Modify the main config files in the hadoop-1.0.4/conf directory

core-site.xml should have this content (you can modify the 'hadoop.tmp.dir' directory to your liking):

<?xml version="1.0"?>
<?xml-stylesheet type="text/xsl" href="configuration.xsl"?>

<!-- Put site-specific property overrides in this file. -->

<configuration>
    <property>
        <name>hadoop.tmp.dir</name>
        <value>/home/${user.name}/Hadoop/hadoop-1.0.4-store</value>
        <description>A base for other temporary directories.</description>
    </property>
    <property>
        <name>fs.default.name</name>
        <value>hdfs://localhost:8020</value>
    </property>
</configuration>

hdfs-site.xml should have this content:

<?xml version="1.0"?>
<?xml-stylesheet type="text/xsl" href="configuration.xsl"?>

<!-- Put site-specific property overrides in this file. -->

<configuration>
    <property>
        <name>dfs.replication</name>
        <value>1</value>
    </property>
    <property>
        <name>dfs.support.broken.append</name>
        <value>true</value>
    </property>
    <property>
        <name>dfs.webhdfs.enabled</name>
        <value>true</value>
    </property>
</configuration>

mapred-site.xml should have this content:

<?xml version="1.0"?>
<?xml-stylesheet type="text/xsl" href="configuration.xsl"?>

<!-- Put site-specific property overrides in this file. -->

<configuration>
    <property>
        <name>mapred.job.tracker</name>
        <value>localhost:8021</value>
    </property>
</configuration>

Modify the hadoop-1.0.4.conf/hadoop-env.sh file.

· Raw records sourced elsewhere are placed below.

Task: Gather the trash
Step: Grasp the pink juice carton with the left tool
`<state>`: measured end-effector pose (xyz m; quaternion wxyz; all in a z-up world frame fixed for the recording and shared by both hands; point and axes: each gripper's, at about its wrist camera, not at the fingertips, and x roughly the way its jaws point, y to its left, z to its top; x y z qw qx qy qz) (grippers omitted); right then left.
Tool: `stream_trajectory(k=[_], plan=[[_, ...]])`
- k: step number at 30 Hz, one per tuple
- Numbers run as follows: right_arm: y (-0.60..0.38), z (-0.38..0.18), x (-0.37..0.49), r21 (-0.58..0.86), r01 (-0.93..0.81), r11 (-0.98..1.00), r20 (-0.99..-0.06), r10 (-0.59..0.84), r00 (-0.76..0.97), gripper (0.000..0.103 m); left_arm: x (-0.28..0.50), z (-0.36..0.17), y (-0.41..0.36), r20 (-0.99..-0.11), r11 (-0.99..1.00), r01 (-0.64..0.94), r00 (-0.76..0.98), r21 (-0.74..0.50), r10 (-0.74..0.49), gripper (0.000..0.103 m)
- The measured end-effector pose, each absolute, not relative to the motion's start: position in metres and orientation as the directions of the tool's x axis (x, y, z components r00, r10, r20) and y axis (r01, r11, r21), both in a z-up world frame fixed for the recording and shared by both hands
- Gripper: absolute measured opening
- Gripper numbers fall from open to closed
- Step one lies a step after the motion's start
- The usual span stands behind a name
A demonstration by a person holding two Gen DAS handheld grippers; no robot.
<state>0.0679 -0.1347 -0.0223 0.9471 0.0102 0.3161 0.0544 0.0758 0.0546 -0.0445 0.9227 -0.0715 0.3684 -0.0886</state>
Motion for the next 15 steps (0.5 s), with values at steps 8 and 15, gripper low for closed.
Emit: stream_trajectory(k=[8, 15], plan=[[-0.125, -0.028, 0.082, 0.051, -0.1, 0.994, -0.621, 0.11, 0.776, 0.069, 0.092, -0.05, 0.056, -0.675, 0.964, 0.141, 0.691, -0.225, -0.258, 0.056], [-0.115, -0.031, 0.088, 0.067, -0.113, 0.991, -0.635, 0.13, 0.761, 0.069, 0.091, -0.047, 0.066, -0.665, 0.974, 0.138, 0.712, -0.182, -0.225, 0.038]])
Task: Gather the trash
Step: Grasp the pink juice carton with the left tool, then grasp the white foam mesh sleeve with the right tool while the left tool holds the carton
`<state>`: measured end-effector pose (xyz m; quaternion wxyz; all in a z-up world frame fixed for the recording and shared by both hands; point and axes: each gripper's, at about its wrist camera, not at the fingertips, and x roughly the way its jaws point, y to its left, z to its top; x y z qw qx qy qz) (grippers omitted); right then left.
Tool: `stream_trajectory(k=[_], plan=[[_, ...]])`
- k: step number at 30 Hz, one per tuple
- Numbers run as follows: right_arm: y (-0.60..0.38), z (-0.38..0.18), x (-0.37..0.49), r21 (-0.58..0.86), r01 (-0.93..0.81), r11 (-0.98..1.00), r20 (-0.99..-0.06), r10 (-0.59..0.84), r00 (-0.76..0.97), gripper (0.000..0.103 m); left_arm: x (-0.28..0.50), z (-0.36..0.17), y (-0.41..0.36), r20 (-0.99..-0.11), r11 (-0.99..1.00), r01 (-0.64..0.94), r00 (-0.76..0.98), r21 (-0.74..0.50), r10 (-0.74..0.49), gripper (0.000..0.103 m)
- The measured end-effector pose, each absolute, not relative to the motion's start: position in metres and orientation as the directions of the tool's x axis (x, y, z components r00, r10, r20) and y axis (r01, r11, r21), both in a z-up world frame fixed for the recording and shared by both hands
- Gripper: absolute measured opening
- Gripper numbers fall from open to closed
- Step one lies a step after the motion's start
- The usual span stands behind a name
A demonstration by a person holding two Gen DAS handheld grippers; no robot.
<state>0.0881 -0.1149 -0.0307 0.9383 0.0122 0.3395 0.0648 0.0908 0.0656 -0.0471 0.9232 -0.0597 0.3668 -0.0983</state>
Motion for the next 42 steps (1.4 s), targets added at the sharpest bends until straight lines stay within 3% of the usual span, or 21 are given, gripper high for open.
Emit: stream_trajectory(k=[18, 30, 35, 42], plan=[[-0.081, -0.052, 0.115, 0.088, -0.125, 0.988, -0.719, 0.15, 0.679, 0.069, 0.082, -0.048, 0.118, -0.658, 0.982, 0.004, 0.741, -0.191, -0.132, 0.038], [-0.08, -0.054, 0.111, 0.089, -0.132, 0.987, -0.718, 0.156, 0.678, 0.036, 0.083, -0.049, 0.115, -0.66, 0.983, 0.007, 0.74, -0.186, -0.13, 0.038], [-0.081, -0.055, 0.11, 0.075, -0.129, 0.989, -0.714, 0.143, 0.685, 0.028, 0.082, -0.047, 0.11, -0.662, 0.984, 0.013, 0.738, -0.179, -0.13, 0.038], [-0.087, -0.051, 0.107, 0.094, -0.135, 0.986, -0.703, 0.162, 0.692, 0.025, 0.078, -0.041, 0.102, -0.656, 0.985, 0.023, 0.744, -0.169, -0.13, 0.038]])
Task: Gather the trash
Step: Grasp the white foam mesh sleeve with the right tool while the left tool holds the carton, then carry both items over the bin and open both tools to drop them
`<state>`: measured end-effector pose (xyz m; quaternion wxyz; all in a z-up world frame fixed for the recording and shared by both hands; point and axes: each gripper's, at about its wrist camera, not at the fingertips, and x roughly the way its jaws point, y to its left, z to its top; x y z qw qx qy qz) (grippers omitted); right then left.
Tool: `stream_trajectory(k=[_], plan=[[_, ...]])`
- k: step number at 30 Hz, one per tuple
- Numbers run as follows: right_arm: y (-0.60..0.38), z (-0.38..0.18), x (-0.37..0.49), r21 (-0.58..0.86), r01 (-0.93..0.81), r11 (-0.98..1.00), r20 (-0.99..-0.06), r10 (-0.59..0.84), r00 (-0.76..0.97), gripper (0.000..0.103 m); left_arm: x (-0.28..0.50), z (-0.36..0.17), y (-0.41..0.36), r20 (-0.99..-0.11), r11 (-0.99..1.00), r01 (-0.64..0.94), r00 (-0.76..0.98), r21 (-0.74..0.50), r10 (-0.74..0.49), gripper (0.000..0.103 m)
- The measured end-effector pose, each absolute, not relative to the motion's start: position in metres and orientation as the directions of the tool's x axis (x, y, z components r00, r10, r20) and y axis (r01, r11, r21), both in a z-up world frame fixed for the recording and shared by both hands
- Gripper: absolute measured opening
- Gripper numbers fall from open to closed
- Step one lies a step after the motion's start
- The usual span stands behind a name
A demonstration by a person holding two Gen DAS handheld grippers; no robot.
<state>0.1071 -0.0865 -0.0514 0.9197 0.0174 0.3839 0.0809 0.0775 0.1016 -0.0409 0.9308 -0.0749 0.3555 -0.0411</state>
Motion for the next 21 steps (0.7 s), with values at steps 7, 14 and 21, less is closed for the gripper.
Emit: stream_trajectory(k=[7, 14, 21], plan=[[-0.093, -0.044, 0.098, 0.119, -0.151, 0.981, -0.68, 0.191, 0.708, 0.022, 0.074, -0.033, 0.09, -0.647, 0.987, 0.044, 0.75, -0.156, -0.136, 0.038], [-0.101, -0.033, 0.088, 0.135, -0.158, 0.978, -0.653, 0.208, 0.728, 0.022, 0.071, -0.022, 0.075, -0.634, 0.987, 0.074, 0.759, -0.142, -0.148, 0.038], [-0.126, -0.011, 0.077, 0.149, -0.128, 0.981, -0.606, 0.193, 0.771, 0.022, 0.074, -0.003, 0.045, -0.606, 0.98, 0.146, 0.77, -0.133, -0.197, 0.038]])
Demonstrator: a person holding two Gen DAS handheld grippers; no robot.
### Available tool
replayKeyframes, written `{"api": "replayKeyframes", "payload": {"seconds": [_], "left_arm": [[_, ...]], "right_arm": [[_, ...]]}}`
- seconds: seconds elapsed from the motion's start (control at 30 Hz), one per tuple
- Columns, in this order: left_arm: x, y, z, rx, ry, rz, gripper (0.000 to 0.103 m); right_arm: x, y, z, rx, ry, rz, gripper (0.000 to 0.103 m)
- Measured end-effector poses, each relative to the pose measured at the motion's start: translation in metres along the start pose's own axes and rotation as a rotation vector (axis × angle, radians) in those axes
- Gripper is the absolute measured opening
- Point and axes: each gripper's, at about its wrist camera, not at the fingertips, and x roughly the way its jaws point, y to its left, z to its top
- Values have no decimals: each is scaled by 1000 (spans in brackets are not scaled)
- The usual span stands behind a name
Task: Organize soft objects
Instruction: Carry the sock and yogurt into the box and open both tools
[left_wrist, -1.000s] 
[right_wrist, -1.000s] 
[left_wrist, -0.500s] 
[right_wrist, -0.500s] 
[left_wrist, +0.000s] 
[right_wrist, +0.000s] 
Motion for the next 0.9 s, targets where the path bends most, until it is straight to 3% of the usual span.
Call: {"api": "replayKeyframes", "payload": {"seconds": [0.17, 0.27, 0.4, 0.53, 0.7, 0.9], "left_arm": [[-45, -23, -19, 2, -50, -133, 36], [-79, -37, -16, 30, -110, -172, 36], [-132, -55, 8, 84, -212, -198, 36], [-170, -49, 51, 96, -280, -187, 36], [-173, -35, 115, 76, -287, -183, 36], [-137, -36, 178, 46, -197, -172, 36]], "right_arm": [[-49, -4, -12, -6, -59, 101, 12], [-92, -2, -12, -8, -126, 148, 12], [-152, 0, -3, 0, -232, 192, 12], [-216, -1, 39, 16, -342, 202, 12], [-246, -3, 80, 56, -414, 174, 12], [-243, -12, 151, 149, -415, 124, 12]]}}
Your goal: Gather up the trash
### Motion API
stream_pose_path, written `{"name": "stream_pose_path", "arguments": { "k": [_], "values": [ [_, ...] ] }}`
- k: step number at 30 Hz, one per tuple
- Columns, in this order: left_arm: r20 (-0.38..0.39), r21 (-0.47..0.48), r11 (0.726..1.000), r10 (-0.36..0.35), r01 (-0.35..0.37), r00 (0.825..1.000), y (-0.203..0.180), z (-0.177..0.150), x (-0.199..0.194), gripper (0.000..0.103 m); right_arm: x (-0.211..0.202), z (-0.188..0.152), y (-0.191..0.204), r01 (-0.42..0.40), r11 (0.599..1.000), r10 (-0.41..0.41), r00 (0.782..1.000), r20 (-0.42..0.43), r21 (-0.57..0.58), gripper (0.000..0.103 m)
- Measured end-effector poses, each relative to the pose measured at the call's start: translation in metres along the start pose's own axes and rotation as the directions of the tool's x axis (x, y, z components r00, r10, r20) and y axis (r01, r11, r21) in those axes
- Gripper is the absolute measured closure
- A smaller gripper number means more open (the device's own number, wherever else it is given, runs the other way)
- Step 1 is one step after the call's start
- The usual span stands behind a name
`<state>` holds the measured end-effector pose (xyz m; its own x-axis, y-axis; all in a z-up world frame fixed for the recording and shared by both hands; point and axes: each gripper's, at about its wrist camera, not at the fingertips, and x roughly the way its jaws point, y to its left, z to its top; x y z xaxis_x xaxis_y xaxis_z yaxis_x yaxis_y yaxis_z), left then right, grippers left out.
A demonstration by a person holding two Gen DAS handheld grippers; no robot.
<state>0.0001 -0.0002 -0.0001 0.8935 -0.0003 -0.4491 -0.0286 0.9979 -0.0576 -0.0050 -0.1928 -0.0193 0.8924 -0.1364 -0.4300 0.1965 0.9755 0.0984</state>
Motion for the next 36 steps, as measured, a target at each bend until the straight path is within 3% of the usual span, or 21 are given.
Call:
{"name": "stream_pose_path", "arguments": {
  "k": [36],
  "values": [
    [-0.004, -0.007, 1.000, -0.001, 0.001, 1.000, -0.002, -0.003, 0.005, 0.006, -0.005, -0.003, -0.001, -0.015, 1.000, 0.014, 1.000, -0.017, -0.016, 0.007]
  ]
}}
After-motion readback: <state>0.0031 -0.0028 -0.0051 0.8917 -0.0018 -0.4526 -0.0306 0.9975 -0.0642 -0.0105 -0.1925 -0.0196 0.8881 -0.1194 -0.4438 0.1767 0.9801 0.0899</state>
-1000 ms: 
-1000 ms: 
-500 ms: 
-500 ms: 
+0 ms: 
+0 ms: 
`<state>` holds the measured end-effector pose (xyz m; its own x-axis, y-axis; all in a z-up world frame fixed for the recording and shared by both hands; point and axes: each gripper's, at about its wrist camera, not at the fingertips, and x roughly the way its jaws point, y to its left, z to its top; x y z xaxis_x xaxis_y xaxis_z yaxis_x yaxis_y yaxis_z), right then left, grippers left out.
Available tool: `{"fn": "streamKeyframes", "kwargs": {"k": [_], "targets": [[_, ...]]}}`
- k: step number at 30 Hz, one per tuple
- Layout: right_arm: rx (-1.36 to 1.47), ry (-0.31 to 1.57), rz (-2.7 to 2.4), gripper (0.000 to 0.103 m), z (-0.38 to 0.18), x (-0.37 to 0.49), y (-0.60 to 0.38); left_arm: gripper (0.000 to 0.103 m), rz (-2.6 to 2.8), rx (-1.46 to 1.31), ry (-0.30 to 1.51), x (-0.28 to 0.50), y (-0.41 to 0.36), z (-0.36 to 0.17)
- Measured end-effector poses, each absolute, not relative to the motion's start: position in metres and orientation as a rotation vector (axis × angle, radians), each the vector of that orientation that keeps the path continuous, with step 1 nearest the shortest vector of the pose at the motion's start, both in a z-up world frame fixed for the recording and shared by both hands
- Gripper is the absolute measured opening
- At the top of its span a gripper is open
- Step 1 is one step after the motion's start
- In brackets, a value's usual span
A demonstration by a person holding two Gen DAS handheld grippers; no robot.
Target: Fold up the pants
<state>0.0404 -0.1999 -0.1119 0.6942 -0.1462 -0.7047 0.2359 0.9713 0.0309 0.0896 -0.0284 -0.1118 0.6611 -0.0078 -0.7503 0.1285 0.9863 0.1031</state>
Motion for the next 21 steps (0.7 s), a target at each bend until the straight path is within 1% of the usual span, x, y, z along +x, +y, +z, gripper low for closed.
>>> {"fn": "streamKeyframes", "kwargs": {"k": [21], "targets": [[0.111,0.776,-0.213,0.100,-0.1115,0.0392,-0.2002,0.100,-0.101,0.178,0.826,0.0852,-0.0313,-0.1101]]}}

You need to add the JAVA_HOME setting that we also set in step 5 above (again adjust this to match your system):

...

# The java implementation to use.  Required.
# export JAVA_HOME=/usr/lib/j2sdk1.5-sun
export JAVA_HOME=/usr/lib/jvm/java-1.7.0-openjdk-1.7.0.19.x86_64

...

We are ready to run:

Start by sourcing the environment settings

source hadoop-1.0.4-env

Format the hadoop file system

You only do this step once for a new cluster!

hadoop namenode -format

Start Hadoop namenode, datanode and secondary-namenode

start-dfs.sh

Check that you have the dfs daemons running

jps

You should see something like:

[trisberg@localhost ~]$ jps
27932 SecondaryNameNode
27827 DataNode
26384 NameNode
27988 Jps

Start Hadoop job-tracker and task-tracker

start-mapred.sh

Check that you have the dfs and mapred daemons running

 jps

You should see something like:

[trisberg@localhost ~]$ jps
28170 TaskTracker
27932 SecondaryNameNode
28053 JobTracker
27827 DataNode
26384 NameNode
28259 Jps

If one of the processes is missing you need to check the logs for clues to what could be wrong. Log files are available in the hadoop-1.0.4/logs directory.

Once the cluster is up and running you can access the web interfaces on these adresses:

This would be a good time to run the tests for the spring-hadoop project.

When you are done testing you can use these commands to shut the cluster down:

stop-mapred.sh
stop-dfs.sh